WHAT IS NEEDED:
Show the lines below where "door" occurs.

Extracted data entries:
►

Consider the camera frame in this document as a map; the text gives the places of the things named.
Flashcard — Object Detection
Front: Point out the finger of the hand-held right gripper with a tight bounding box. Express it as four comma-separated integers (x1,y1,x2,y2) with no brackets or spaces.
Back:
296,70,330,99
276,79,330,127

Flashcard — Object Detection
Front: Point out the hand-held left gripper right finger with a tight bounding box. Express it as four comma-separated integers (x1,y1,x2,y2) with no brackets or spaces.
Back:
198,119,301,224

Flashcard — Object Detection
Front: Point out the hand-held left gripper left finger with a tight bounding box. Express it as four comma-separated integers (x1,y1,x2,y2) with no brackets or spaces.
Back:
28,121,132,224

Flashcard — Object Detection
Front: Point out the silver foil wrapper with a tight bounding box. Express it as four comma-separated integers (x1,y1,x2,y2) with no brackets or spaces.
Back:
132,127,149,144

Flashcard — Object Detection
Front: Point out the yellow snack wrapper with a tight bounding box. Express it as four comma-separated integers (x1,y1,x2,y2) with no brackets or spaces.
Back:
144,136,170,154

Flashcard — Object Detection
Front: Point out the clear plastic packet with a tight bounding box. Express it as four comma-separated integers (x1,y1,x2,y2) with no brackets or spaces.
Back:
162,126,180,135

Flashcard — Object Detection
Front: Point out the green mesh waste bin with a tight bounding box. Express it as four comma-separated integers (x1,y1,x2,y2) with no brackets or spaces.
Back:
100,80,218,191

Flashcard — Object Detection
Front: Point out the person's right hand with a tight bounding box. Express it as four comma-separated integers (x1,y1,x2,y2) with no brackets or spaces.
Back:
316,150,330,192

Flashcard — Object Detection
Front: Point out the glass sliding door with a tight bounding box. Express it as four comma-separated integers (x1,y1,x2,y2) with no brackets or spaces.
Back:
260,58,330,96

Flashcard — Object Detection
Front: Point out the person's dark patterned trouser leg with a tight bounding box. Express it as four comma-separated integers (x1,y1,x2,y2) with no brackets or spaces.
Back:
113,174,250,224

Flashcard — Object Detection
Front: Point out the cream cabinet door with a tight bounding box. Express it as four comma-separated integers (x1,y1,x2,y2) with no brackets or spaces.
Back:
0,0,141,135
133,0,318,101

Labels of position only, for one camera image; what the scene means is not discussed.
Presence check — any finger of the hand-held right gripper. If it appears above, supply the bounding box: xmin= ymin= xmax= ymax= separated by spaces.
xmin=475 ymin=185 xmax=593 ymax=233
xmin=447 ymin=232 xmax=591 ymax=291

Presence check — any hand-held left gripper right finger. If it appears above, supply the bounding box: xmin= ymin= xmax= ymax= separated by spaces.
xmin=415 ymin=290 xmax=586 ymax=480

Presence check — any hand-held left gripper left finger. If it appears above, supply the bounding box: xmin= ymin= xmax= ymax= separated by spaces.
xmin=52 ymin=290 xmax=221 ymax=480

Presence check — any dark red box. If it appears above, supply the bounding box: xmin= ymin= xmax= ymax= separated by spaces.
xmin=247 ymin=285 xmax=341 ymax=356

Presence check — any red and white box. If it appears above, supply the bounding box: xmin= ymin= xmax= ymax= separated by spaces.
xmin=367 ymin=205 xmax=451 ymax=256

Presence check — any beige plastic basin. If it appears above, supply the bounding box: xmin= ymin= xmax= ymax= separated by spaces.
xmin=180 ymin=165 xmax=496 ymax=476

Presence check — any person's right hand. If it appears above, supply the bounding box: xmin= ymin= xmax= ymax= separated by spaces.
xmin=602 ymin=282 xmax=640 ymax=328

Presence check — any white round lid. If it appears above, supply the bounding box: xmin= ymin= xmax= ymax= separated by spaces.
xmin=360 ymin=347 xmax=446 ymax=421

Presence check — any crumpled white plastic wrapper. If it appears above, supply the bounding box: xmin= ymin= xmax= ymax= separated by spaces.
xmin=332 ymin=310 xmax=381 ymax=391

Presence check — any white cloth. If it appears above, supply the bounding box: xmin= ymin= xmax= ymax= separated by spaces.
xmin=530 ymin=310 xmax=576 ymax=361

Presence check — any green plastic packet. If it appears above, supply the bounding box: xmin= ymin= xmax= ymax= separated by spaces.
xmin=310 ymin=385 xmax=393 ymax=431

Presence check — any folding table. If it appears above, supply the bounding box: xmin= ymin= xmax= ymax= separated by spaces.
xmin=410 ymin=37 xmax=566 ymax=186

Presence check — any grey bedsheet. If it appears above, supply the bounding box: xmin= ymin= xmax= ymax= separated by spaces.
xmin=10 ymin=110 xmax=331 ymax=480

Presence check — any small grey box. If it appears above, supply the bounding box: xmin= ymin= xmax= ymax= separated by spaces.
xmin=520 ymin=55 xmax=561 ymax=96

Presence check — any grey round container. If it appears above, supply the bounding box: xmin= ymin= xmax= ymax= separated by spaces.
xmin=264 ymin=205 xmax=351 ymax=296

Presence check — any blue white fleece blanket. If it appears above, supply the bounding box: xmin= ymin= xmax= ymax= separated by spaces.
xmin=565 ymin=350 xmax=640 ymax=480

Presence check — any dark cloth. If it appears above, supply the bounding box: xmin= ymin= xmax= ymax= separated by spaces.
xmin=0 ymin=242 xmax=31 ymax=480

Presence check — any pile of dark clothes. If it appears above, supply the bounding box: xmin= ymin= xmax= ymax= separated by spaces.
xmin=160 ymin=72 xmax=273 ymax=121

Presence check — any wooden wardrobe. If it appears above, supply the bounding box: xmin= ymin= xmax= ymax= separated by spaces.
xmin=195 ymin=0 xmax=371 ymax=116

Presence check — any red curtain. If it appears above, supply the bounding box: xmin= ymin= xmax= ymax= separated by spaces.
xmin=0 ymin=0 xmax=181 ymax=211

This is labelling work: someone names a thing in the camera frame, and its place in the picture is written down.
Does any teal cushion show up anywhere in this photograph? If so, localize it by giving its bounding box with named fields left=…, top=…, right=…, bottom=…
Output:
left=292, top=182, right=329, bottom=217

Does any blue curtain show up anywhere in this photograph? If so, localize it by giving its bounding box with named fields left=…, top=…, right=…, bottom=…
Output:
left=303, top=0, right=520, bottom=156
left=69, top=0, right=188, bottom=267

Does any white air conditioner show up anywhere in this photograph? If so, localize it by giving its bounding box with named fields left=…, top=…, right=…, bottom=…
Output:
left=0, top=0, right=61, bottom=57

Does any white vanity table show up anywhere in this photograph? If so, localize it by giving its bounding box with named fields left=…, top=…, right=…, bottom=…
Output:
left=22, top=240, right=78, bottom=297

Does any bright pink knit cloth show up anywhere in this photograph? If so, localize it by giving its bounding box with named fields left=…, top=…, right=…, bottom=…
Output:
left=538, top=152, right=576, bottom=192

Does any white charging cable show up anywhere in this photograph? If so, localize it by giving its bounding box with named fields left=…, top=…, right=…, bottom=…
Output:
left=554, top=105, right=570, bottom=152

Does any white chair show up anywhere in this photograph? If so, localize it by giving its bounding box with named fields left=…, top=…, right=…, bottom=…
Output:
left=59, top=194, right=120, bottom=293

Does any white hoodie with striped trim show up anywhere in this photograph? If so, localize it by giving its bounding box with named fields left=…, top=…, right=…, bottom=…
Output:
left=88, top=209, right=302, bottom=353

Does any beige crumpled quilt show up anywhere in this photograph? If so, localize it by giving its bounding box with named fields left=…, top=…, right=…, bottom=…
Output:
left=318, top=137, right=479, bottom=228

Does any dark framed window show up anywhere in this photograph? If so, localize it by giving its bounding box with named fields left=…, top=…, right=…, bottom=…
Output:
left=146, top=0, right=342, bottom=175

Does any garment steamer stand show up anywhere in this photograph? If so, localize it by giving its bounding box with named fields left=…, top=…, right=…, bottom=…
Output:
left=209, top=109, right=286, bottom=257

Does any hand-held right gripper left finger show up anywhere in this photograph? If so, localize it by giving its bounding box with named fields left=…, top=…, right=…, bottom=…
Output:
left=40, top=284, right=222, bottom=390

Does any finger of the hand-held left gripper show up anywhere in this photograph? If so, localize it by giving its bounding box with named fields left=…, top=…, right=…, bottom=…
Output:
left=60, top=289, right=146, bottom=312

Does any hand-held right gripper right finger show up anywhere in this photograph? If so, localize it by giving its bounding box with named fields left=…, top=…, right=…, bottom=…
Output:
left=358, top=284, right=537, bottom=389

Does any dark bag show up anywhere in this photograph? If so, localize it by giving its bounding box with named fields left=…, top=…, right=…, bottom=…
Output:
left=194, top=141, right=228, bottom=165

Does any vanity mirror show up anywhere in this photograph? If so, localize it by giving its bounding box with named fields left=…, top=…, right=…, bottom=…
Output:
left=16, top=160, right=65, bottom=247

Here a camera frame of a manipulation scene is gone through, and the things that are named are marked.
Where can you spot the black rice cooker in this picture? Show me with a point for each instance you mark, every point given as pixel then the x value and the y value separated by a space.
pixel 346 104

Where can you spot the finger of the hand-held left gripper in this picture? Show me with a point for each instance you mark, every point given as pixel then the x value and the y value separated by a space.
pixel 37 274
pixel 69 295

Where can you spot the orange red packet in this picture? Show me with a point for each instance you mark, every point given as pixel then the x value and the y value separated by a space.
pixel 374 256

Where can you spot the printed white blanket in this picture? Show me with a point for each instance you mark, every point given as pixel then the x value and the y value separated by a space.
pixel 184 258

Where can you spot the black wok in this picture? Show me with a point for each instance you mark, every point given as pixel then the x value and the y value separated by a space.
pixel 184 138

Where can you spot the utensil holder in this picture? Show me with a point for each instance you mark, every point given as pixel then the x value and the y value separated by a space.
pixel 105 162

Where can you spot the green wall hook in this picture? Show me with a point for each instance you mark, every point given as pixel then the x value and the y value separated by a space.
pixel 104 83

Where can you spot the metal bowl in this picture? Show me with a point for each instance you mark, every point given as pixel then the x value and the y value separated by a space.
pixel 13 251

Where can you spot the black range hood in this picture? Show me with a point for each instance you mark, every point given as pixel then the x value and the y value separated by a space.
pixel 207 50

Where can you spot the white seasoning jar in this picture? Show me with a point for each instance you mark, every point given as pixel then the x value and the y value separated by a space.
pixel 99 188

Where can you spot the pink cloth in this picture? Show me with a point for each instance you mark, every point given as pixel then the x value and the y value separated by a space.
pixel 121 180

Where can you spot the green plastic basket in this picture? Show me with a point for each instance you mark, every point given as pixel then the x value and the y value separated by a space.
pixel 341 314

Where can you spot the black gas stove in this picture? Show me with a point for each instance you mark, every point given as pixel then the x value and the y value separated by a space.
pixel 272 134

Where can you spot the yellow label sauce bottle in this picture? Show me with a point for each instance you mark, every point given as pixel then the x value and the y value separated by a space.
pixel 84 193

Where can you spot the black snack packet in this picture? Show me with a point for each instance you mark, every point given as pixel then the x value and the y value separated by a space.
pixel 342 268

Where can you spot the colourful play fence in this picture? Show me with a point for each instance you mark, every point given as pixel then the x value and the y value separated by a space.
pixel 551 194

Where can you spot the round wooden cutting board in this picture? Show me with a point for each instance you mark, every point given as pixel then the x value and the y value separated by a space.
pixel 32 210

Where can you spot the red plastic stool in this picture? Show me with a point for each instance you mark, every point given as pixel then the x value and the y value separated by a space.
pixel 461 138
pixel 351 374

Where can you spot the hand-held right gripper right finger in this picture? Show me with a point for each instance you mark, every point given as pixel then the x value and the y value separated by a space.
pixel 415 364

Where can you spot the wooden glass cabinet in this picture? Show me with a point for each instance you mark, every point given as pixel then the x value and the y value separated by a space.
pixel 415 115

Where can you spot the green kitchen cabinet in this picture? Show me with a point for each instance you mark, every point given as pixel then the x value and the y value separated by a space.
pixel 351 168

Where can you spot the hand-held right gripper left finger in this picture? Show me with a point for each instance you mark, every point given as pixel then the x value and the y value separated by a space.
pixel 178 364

◄

RESPONSE AREA:
Front: Point out the glass sliding door with a tight bounding box. Express it as four comma-separated integers (x1,y1,x2,y2) with no brackets or spaces.
Front: Point out the cream cabinet door with a tight bounding box. Express it as four comma-separated integers (x1,y1,x2,y2) with no brackets or spaces.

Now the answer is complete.